|Elephant Rock - North
This is a great route that probably doesn't get done a whole lot. There are two starts. One directly below the crack which is probably 5.10+ and protected by a bolt, and one climbing over the white spot just to the right, 5.8R. After the crux beginning just follow the wide crack to the top of Elephant Rock. The climbing is really fun with huge buckets all around to avoid using actual offwidth techniques in the crack. The best descent is to walk off the back side of Elephant rock or rappel near Rye Crisp if people are not on those routes.
In between Beware of Nesting Egos and The Pygmies Got Stoned.
To make it not so runout you would want to bring a set of cams with a few extra wide pieces. Also, be sure to save a few cams from #1 camalot to #3 camalot sizes for the belay.
|By Brian in SLC|
Aug 28, 2007
rating: 5.10 6b 20 VII- 19 E2 5b R
I seem to (dimly) recall that its a bit R or PG rated to get to the crack, even though there's a bolt for pro? Great route.
|By Charlie S|
From: Ogden, UT
Aug 17, 2013
A most peculiar start that's not easy to figure out by looking at it.
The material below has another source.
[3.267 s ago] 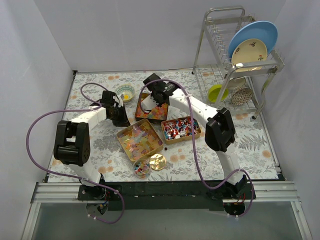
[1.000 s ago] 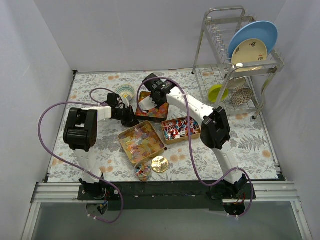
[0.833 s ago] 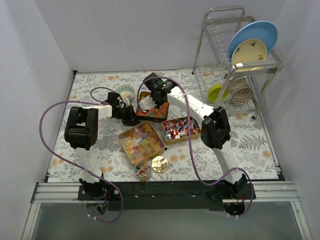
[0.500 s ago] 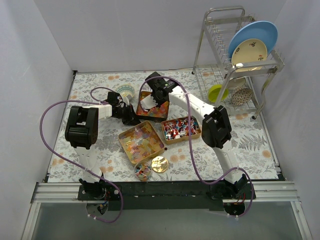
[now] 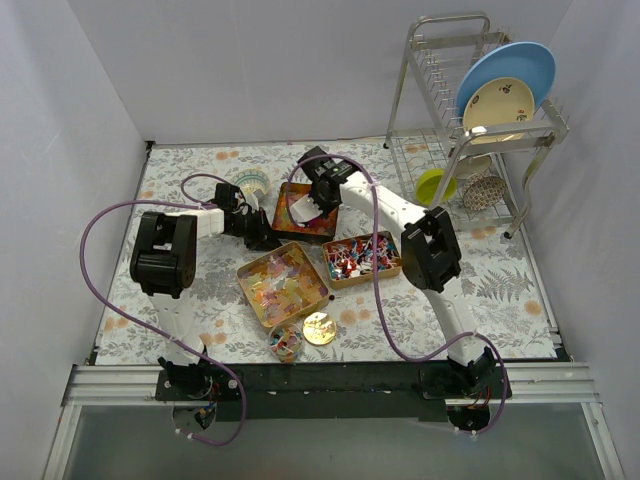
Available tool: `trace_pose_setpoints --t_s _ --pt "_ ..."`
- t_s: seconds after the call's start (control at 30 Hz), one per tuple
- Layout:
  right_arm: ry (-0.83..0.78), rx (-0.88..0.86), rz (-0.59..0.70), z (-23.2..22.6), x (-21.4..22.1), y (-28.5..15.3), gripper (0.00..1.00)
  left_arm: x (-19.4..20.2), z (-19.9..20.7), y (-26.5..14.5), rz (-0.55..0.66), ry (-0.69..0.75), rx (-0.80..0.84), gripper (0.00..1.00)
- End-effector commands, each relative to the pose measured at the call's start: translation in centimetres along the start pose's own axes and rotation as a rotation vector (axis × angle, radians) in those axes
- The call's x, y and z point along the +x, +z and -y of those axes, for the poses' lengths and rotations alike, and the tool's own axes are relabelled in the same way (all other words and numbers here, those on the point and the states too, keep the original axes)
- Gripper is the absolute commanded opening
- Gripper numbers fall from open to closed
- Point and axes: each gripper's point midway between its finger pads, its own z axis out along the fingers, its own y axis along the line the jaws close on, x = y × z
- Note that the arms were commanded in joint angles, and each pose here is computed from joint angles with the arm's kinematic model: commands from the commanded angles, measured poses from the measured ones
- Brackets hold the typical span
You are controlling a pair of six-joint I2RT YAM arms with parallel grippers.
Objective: Pack the candies
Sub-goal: Scoop the fake candies from the storage box.
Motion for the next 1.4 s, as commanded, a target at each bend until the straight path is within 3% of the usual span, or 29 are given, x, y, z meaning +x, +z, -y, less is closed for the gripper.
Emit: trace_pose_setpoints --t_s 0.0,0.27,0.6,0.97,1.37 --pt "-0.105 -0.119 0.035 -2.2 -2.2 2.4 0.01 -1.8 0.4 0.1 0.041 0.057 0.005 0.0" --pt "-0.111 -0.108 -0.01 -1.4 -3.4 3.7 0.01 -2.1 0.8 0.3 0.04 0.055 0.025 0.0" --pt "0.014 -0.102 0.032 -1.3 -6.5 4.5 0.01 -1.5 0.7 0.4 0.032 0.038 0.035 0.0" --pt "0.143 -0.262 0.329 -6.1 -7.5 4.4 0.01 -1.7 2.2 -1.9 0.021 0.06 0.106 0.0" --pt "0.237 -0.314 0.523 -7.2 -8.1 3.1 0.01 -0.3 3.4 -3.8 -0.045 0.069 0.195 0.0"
Go to the right of the bolt, work your way up, find a hidden crimp to reach the crack with your left hand.
Don't go to the left of the bolt. Tried that variation several times at full extension and took several 10-footers.
May 11, 2014
Right start is slabby, harder than 5.8, definitely PG13. After the start, the crack is 5.8 and then eases off. Don't bother unless you're just seeking spice.